What is expected = The entries below should be given again exactly, minus their pictures.

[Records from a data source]
|---|
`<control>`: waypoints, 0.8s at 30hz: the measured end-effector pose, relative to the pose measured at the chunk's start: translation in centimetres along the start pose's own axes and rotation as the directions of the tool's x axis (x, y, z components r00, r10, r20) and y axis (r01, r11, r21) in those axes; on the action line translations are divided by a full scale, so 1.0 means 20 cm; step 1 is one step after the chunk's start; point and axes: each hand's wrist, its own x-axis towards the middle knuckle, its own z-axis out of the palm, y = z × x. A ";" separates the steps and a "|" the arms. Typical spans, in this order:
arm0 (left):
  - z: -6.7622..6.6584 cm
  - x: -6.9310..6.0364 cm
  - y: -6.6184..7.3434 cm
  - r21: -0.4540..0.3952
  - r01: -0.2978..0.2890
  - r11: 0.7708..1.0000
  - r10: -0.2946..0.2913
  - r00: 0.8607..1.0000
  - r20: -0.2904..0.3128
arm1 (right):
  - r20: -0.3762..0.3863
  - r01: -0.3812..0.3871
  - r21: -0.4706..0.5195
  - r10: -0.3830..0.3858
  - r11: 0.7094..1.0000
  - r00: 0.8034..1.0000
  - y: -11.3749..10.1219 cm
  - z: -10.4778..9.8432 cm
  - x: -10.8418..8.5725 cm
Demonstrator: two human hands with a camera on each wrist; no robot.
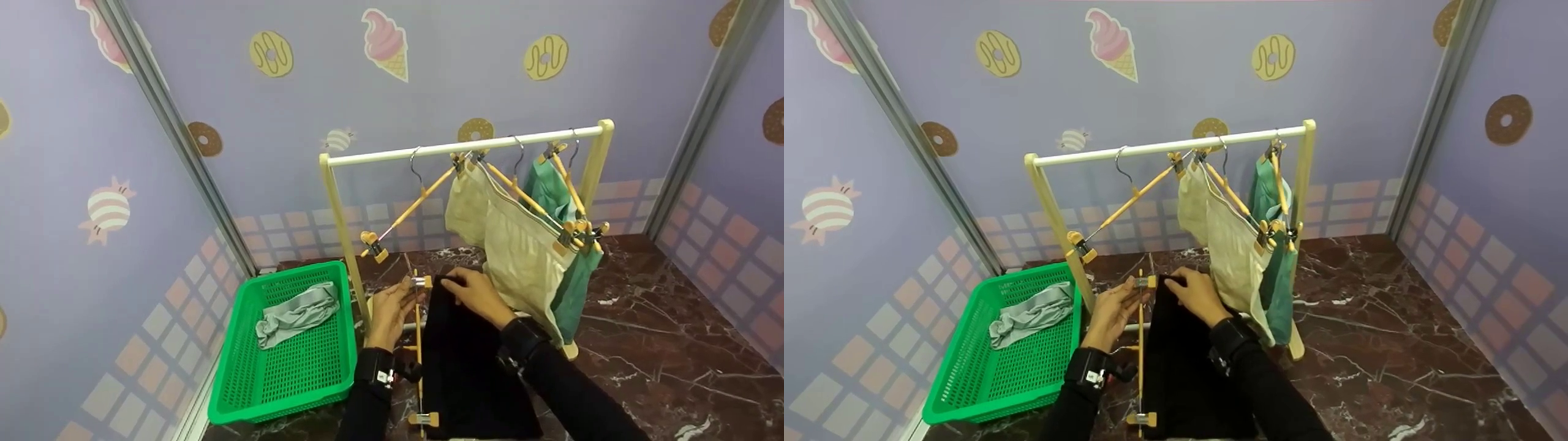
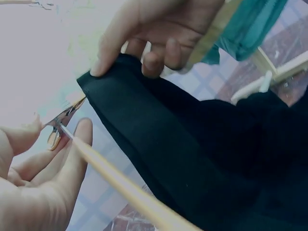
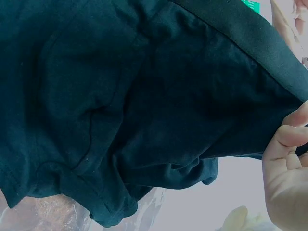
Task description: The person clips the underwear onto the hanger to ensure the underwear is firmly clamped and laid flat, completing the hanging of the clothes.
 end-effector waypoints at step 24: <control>0.07 -0.02 0.01 0.136 -0.112 0.984 0.115 0.993 -0.009 | 0.047 -0.026 0.108 0.021 0.994 0.999 -0.06 -0.04 0.09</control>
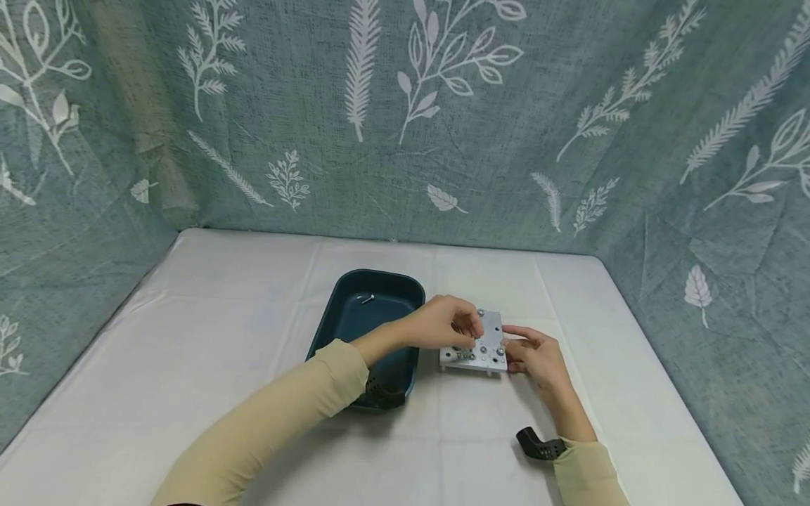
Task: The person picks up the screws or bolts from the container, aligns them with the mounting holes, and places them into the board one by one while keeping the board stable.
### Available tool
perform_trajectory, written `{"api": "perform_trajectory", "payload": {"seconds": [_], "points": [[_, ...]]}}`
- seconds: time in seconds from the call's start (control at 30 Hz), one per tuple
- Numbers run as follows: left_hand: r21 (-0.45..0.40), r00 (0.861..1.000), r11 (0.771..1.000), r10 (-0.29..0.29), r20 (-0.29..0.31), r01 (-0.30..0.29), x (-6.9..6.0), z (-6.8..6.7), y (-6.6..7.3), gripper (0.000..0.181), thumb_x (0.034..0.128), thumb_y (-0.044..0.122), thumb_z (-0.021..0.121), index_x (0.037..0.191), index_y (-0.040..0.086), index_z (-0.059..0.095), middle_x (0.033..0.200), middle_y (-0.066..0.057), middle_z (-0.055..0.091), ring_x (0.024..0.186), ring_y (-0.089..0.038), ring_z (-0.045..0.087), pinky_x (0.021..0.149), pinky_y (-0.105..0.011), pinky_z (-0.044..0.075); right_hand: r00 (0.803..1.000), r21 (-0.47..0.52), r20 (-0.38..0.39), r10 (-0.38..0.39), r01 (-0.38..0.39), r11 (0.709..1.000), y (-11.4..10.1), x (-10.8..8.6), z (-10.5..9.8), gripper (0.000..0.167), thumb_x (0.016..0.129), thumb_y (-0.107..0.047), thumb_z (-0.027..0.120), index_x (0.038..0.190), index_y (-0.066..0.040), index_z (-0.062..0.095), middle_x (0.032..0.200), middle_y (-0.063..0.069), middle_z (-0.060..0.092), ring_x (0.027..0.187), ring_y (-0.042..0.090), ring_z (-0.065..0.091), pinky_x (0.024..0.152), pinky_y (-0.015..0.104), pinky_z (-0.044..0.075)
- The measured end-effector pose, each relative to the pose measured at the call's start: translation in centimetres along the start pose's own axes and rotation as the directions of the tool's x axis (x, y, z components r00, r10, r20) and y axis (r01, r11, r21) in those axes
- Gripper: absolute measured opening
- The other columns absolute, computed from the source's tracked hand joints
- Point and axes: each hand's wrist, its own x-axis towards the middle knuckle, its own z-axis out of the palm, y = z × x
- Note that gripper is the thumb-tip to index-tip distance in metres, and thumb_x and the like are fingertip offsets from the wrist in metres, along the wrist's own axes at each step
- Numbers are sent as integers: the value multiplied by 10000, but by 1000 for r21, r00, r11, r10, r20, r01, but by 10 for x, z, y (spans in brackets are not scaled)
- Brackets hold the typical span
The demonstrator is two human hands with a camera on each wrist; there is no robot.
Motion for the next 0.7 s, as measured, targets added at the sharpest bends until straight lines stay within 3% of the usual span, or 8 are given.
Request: {"api": "perform_trajectory", "payload": {"seconds": [0.47,0.7], "points": [[3,999,1000,12,40,-12,25,26,-3,112,842,-44,749,919,20,699,879,-30,698,787,-40,650,740,-198,523,1000,6,20,-13,13,1000,2,-1,-2,351,920,19,609,1270,39,614,926,112,704,726,183,660,583,276,549],[46,1000,999,6,18,-7,31,35,-3,131,835,-30,763,903,57,693,863,3,699,785,-6,639,735,-170,511,1000,1,16,-23,22,1000,2,-1,-3,357,900,36,602,1256,46,620,891,100,703,709,182,646,588,281,552]]}}
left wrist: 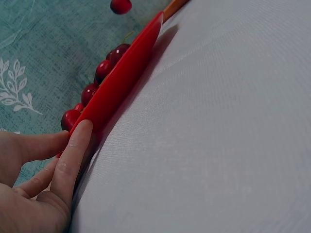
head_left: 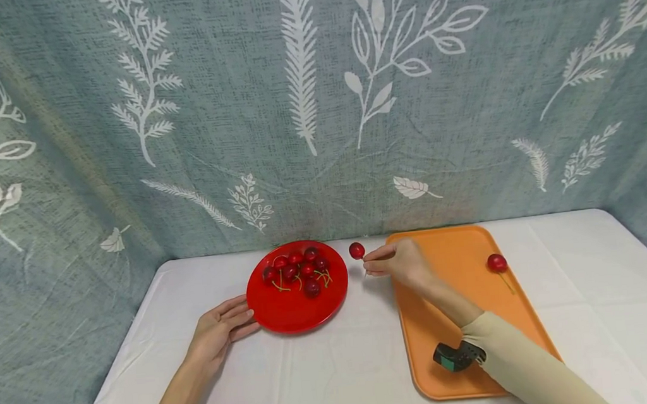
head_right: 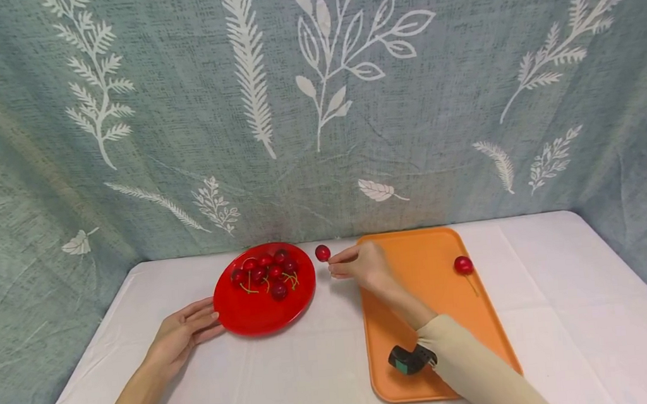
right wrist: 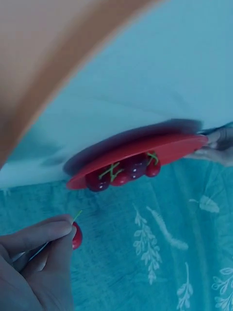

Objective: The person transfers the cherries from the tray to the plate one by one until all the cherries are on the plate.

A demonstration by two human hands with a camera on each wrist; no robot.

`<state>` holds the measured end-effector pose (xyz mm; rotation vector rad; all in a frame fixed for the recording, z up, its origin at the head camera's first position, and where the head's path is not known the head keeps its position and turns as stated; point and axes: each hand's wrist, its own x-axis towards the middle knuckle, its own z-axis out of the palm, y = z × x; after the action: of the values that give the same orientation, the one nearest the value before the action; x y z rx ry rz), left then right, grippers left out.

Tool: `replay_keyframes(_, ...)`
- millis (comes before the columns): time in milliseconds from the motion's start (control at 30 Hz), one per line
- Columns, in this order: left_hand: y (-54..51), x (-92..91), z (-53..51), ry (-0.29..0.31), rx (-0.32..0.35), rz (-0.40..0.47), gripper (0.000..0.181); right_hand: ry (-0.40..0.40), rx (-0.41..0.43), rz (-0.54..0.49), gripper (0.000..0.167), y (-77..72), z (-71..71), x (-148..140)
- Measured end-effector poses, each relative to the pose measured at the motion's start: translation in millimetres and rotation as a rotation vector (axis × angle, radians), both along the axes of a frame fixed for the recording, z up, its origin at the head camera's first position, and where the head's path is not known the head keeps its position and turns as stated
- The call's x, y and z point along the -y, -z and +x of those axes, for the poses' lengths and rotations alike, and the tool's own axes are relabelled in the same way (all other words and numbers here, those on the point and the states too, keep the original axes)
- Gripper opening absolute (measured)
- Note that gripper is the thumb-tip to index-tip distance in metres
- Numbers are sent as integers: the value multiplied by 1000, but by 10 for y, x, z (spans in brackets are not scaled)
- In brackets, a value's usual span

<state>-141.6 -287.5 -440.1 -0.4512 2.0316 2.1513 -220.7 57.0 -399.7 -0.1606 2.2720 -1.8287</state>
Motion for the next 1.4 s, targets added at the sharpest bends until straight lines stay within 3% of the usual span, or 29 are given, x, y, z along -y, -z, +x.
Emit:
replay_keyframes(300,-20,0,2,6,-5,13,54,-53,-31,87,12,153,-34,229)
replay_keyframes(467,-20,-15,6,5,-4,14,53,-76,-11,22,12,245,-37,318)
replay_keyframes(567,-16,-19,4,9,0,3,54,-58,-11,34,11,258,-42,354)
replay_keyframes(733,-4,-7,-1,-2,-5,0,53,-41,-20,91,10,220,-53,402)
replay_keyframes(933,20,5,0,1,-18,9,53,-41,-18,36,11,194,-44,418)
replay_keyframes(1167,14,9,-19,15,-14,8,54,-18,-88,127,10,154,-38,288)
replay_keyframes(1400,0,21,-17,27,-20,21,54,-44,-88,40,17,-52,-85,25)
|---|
Exercise solution =
`<control>`: waypoints, 0.8s at 30hz: the measured end-effector pose, relative to the pose measured at the chunk's start: translation in centimetres along the start pose's own axes and rotation as the directions of the tool's x axis (x, y, z components r00, r10, r20) and y axis (r01, r11, r21) in those axes; on the action line translations are divided by a full scale, so 1.0 means 20 cm; step 1 is one step after the chunk's start; point and axes: each hand's wrist, its own x-axis towards the middle knuckle, its own z-axis out of the palm, y = z × x. A ";" separates the steps and a "|" the arms. Typical spans, in this order:
arm0 (left):
  - z: -6.7622..6.6584 cm
  - x: -6.9310..6.0364 cm
  - y: -6.6184..7.3434 cm
  - r21: -0.4540..0.3952
  - r01: -0.2978..0.2890
  - r11: 0.7708..1.0000
  - r10: -0.2946..0.2913
  - r00: 0.8607..1.0000
  - r20: -0.2904..0.3128
arm1 (right):
  - r20: -0.3762..0.3863
  - r01: -0.3812..0.3871
  - r21: -0.4706..0.5195
  - r10: -0.3830..0.3858
  - r11: 0.7094..1.0000
  - r00: 0.8034..1.0000
  - y: -11.3749..10.1219 cm
  - z: -10.4778..9.8432 cm
  - x: -10.8418..8.5725 cm
Demonstrator: two human hands with a camera on each wrist; no robot.
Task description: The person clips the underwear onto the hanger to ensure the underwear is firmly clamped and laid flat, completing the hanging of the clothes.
 end-effector waypoints at step 24: <control>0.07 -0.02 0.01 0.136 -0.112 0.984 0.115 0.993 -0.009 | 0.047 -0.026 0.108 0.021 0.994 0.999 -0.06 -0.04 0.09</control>
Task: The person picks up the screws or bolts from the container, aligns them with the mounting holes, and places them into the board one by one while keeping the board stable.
### Available tool
perform_trajectory, written `{"api": "perform_trajectory", "payload": {"seconds": [_], "points": [[_, ...]]}}`
- seconds: time in seconds from the call's start (control at 30 Hz), one per tuple
- Numbers run as follows: left_hand: r21 (-0.45..0.40), r00 (0.861..1.000), r11 (0.771..1.000), r10 (-0.29..0.29), r20 (-0.29..0.31), r01 (-0.30..0.29), x (-6.9..6.0), z (-6.8..6.7), y (-6.6..7.3), gripper (0.000..0.181), thumb_x (0.034..0.128), thumb_y (-0.044..0.122), thumb_z (-0.021..0.121), index_x (0.037..0.191), index_y (-0.040..0.086), index_z (-0.059..0.095), middle_x (0.033..0.200), middle_y (-0.066..0.057), middle_z (-0.055..0.091), ring_x (0.024..0.186), ring_y (-0.089..0.038), ring_z (-0.045..0.087), pinky_x (0.021..0.149), pinky_y (-0.105..0.011), pinky_z (-0.044..0.075); right_hand: r00 (0.803..1.000), r21 (-0.47..0.52), r20 (-0.38..0.39), r10 (-0.38..0.39), r01 (-0.38..0.39), r11 (0.709..1.000), y (-11.4..10.1), x (-10.8..8.6), z (-10.5..9.8), gripper (0.000..0.167), thumb_x (0.016..0.129), thumb_y (-0.107..0.047), thumb_z (-0.027..0.120), index_x (0.038..0.190), index_y (-0.066..0.040), index_z (-0.062..0.095), middle_x (0.032..0.200), middle_y (-0.063..0.069), middle_z (-0.060..0.092), ring_x (0.027..0.187), ring_y (-0.042..0.090), ring_z (-0.065..0.091), pinky_x (0.024..0.152), pinky_y (-0.015..0.104), pinky_z (-0.044..0.075)
- The measured end-effector pose, each relative to the pose measured at the call's start: translation in centimetres along the start pose's own axes and rotation as the directions of the tool's x axis (x, y, z components r00, r10, r20) and y axis (r01, r11, r21) in those axes
- Gripper: absolute measured opening
- The other columns absolute, computed from the source's tracked hand joints
- Point and axes: each hand's wrist, its own x-axis towards the middle knuckle, its own z-axis out of the palm, y = z × x
- Note that gripper is the thumb-tip to index-tip distance in metres, and thumb_x and the like are fingertip offsets from the wrist in metres, along the wrist's own axes at each step
- Numbers are sent as integers: the value multiplied by 10000, but by 1000 for r21, r00, r11, r10, r20, r01, but by 10 for x, z, y (spans in brackets are not scaled)
- Brackets hold the typical span
The demonstrator is two human hands with a camera on each wrist; there is no robot.
Motion for the next 0.7 s, as measured, targets added at the sharpest bends until straight lines stay within 3% of the usual span, or 8 are given.
Request: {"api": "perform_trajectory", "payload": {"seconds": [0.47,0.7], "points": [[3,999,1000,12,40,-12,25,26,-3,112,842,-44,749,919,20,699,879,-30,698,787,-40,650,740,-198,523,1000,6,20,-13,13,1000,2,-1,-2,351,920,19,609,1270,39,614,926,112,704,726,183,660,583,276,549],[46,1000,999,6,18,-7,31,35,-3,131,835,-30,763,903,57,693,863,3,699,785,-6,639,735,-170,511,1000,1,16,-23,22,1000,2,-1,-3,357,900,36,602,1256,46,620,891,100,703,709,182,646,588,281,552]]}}
left wrist: 
head_left: 
head_right: 
right wrist: 

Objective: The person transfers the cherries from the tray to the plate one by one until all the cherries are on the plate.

A demonstration by two human hands with a camera on each wrist; no robot.

`<state>` holds the measured end-effector pose (xyz mm; rotation vector rad; all in a frame fixed for the recording, z up, its origin at the head camera's first position, and where the head's path is not known the head keeps its position and turns as stated; point and axes: each hand's wrist, its own x-axis towards the middle knuckle, its own z-axis out of the palm, y = z × x; after the action: of the values that give the same orientation, the one nearest the value before the action; x y z rx ry rz), left then right, grippers left out.

Tool: `replay_keyframes(_, ...)`
- millis (comes before the columns): time in milliseconds from the motion's start (control at 30 Hz), one per line
- Columns, in this order: left_hand: y (-54..51), x (-92..91), z (-53..51), ry (-0.29..0.31), rx (-0.32..0.35), rz (-0.40..0.47), gripper (0.000..0.181); right_hand: ry (-0.40..0.40), rx (-0.41..0.43), rz (-0.54..0.49), gripper (0.000..0.167), y (-77..72), z (-71..71), x (-148..140)
- Measured end-effector poses, each relative to the pose measured at the motion's start: translation in millimetres and rotation as a rotation vector (axis × angle, radians), both along the axes of a frame fixed for the recording, z up, its origin at the head camera's first position, and where the head's path is not known the head keeps its position and turns as stated
- The call's x, y and z point along the -y, -z and +x of those axes, for the poses' lengths and rotations alike, and the tool's own axes are relabelled in the same way (all other words and numbers here, those on the point and the states too, keep the original axes)
- Gripper opening absolute (measured)
- Note that gripper is the thumb-tip to index-tip distance in metres
- Numbers are sent as integers: the value multiplied by 1000, but by 10 for y, x, z (spans in brackets are not scaled)
- In brackets, a value's usual span

<state>-141.6 -287.5 -440.1 -0.4512 2.0316 2.1513 -220.7 57.0 -399.7 -0.1606 2.2720 -1.8287</state>
Motion for the next 1.4 s, targets added at the sharpest bends until straight lines stay within 3% of the usual span, or 29 are given, x, y, z along -y, -z, +x.
Emit:
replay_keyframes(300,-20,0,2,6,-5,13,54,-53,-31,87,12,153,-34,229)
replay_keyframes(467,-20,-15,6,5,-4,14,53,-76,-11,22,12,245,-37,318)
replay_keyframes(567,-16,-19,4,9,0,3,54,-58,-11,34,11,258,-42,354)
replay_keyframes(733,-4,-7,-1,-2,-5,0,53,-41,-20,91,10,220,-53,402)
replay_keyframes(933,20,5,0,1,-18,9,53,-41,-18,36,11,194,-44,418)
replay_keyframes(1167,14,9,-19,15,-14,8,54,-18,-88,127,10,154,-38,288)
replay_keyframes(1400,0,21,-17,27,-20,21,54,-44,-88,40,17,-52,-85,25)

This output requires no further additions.